(Image source from: Silicon India)
International Indians are major contributors to Indian forex reserves through investments and payments in several Indian asset classes, of which real estate investments form a crucial chunk.
Non-Resident Indians (NRIs), too, have always found investing in real estate to be an appreciated experience.
This additionally to the decreasing rupee exchange value is fitting NRI buyers remarkably. The total impact is that the Indian real estate market is perceiving green shoots of revival in 2018. The positive effect of the reformatory changes is hitherto visible with the industry moving towards greater transparency, accountability, and efficiency.
Here are some vital points an NRI needs to keep in knowledge while making a real estate investment in India.
Power of Attorney
Power of Attorney (PoA) is needed by NRIs if he/she cannot be physically existing in India for carrying out property dealings. It empowers a person to act on behalf of another. Duty is delegated and, hence, it helps NRIs manage their assets in India efficiently.
POA could be used for purposes chiefly related to mortgage, lease, sell, collect rent and acquire, negotiate and sale disputes, execute acts needed by banks and get into contracts. The government is planning to revise the laws to make registration compulsory for such deals which will aid curb frauds, differences and stamp duty evasion.
Right way to make transaction
Investing in real estate in India is no more as challenging as it used to be. As a matter of fact, most NRIs nowadays believe that the recent regulatory changes in India have made the sector more transparent and efficient, rendering the environment conducive adequate for investment in property.
An NRI investing in India needs to have a checklist of things which should comprise property verification, list of all documents, KYC (Know Your Customer), payment plan, tax implication legalities, and other local formalities and someone authentic to help ease the whole procedure so that it is smooth and efficient.
India has double taxation avoidance agreements with over 90 countries. An NRI can demand tax credit on taxes paid by him in India on income from real estate property in his country of residence. The NRI is responsible to pay tax on the number of capital gains originating in India. A real estate property held for over 24 months is processed as a long-term capital asset and gets the indexation benefit with taxation at 20 percent.
Income-Tax Act besides allows certain tax deductions under Section 80C to 80TTA and NRIs can use this to cut down their tax onus.
Regulations to consider
Real estate transactions in India for NRIs fall under the horizon of Foreign Exchange Management Act (FEMA). Reserve Bank of India has simplified the rules as NRIs possessing an Indian passport requires no approval while investing in Indian realty. Under the category of general permission, persons of Indian-origin need no approval unless they are citizens of neighboring countries.
They can make payment via inward remittance, Non-Resident Rupee (NRE) accounts, Non-Resident Ordinary Rupee (NRO) accounts or Foreign Currency Non-Resident (FCNR) deposit accounts. Any property investment comprises registration charges, stamp duty, and service tax to be paid according to Indian laws.

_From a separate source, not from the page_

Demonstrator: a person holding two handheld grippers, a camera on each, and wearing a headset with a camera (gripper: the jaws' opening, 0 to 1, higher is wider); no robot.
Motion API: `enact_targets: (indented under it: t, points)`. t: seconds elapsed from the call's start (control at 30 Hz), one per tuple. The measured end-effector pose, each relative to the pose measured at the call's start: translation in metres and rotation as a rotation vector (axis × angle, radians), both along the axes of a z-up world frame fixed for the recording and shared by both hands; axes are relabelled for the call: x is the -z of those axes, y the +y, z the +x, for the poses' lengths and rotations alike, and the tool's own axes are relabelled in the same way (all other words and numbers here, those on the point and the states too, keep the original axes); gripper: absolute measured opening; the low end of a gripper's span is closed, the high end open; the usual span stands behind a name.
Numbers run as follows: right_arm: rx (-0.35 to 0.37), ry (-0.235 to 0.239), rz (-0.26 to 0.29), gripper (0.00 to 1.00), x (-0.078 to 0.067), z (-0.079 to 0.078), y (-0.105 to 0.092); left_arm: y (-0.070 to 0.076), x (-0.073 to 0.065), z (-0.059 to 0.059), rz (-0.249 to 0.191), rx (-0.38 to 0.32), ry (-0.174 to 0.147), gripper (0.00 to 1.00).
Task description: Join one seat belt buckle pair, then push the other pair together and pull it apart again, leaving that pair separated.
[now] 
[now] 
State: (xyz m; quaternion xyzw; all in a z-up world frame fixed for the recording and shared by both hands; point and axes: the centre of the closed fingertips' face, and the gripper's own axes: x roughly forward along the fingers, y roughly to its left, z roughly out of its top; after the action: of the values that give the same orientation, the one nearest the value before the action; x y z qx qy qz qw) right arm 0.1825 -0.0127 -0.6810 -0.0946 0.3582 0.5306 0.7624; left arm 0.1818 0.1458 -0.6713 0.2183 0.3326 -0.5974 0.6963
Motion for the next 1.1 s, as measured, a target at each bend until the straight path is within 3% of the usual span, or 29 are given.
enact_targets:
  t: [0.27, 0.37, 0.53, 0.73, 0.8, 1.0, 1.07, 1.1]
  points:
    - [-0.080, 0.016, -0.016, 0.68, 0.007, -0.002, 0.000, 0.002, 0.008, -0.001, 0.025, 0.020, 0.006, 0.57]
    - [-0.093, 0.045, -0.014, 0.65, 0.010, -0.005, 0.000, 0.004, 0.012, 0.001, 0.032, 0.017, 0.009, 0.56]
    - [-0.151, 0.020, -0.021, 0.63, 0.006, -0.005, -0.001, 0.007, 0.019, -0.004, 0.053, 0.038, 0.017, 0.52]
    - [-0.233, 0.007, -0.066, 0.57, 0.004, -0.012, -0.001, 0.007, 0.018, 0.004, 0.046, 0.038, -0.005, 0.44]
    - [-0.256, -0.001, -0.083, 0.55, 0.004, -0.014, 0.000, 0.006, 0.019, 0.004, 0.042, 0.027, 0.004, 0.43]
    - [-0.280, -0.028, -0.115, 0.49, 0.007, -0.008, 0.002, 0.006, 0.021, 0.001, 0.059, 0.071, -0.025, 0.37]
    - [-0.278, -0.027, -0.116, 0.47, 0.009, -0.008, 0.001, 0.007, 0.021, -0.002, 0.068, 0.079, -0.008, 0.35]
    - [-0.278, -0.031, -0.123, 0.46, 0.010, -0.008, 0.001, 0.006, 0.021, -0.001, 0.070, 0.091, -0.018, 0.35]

NRIs are eligible to apply for loans in India but should pay back the loan in Indian rupees only.
Type of property to invest
NRIs can purchase any number of properties, both commercial and residential. But they are not permitted to acquire any kind of cultivation land, farmhouse, and plantation property except if it has been conferred or inherited by them.
The decreasing rupee worth and regulatory situation after the execution of reforms is encouraging a sizable number of NRIs to put in the Indian realty market.